Task item. Nothing but the pictures may be dropped; the rest of the listing is to be written out exactly.

Input data.
..........

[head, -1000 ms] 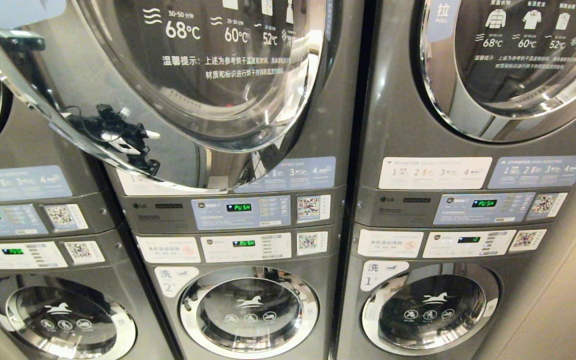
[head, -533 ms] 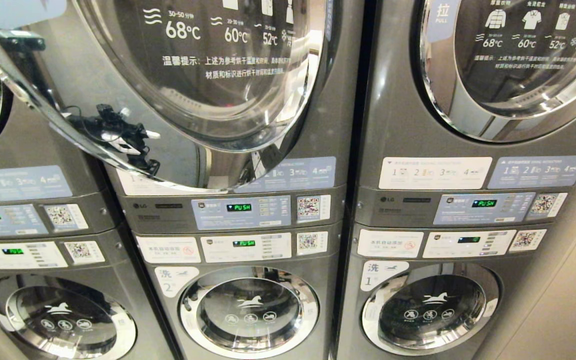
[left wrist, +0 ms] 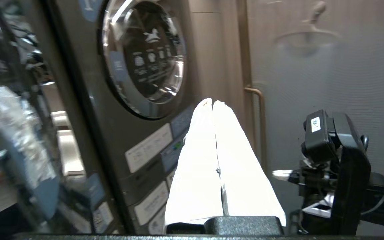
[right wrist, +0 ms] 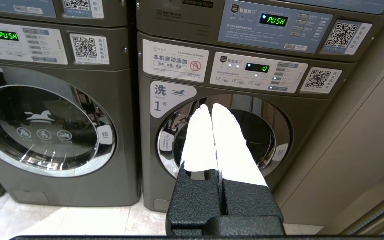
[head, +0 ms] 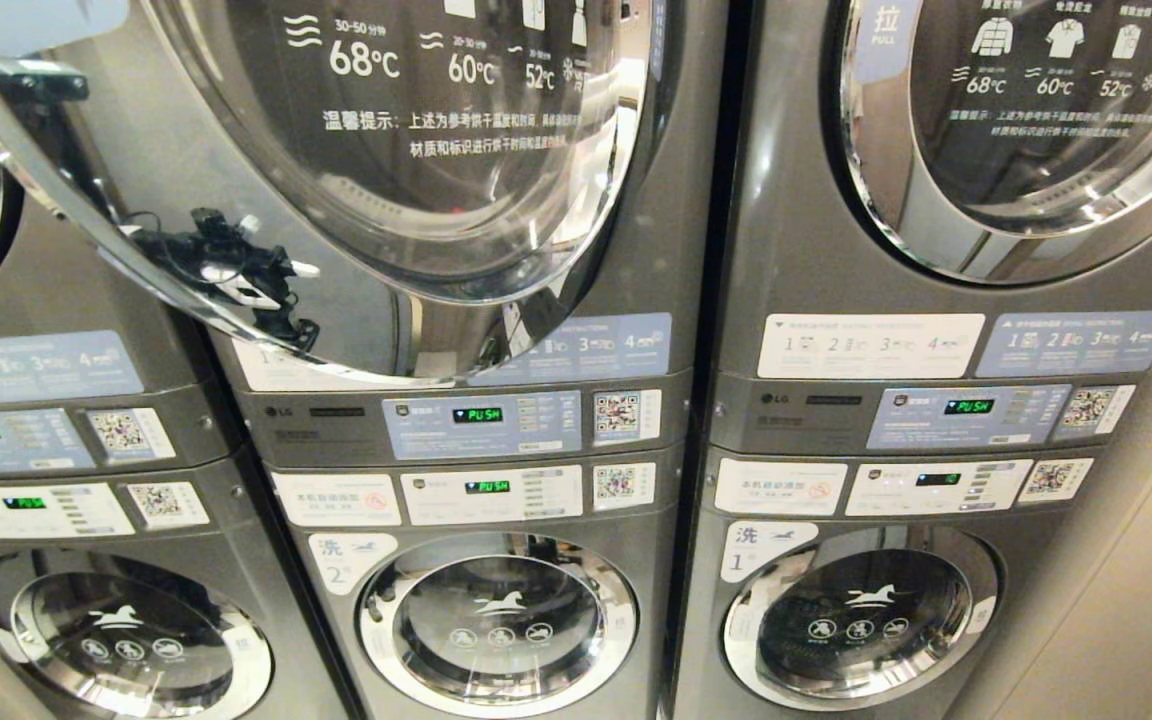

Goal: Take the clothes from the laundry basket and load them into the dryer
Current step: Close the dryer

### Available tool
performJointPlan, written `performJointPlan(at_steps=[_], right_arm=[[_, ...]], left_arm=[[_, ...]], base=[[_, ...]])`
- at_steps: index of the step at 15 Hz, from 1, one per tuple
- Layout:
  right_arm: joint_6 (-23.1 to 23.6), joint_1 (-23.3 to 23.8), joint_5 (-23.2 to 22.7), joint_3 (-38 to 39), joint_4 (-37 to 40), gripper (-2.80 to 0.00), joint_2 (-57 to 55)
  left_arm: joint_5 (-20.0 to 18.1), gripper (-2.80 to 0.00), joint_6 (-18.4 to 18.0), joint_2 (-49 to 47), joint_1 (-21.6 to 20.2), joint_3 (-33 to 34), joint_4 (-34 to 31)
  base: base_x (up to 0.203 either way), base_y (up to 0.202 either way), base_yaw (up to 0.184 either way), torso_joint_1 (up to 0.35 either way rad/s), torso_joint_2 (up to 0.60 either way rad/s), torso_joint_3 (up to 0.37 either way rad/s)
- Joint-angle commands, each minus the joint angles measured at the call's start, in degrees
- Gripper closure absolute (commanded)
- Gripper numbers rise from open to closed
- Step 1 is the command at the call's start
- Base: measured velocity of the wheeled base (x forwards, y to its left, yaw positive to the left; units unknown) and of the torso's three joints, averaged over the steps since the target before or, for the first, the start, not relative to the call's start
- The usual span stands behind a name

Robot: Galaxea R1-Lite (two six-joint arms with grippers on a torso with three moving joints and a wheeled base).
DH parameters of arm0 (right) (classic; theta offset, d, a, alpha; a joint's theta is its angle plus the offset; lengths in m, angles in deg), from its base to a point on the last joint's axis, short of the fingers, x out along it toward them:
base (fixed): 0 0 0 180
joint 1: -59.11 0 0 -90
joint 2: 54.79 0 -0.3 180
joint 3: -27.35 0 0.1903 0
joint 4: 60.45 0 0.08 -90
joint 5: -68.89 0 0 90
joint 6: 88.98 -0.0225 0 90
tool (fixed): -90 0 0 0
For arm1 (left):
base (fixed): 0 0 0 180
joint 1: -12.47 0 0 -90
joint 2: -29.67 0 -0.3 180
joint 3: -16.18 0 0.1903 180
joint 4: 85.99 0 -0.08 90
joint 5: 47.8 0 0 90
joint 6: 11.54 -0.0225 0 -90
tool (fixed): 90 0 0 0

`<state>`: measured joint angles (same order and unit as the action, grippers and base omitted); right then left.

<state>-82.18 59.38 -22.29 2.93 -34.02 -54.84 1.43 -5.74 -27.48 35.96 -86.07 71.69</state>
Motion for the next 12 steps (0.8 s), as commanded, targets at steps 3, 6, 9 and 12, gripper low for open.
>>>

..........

Expected output.
[head, -1000 ms] 
[head, -533 ms] 
[left wrist, +0 ms] 
[right wrist, +0 ms] 
[head, +0 ms] 

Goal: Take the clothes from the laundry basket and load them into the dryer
Current step: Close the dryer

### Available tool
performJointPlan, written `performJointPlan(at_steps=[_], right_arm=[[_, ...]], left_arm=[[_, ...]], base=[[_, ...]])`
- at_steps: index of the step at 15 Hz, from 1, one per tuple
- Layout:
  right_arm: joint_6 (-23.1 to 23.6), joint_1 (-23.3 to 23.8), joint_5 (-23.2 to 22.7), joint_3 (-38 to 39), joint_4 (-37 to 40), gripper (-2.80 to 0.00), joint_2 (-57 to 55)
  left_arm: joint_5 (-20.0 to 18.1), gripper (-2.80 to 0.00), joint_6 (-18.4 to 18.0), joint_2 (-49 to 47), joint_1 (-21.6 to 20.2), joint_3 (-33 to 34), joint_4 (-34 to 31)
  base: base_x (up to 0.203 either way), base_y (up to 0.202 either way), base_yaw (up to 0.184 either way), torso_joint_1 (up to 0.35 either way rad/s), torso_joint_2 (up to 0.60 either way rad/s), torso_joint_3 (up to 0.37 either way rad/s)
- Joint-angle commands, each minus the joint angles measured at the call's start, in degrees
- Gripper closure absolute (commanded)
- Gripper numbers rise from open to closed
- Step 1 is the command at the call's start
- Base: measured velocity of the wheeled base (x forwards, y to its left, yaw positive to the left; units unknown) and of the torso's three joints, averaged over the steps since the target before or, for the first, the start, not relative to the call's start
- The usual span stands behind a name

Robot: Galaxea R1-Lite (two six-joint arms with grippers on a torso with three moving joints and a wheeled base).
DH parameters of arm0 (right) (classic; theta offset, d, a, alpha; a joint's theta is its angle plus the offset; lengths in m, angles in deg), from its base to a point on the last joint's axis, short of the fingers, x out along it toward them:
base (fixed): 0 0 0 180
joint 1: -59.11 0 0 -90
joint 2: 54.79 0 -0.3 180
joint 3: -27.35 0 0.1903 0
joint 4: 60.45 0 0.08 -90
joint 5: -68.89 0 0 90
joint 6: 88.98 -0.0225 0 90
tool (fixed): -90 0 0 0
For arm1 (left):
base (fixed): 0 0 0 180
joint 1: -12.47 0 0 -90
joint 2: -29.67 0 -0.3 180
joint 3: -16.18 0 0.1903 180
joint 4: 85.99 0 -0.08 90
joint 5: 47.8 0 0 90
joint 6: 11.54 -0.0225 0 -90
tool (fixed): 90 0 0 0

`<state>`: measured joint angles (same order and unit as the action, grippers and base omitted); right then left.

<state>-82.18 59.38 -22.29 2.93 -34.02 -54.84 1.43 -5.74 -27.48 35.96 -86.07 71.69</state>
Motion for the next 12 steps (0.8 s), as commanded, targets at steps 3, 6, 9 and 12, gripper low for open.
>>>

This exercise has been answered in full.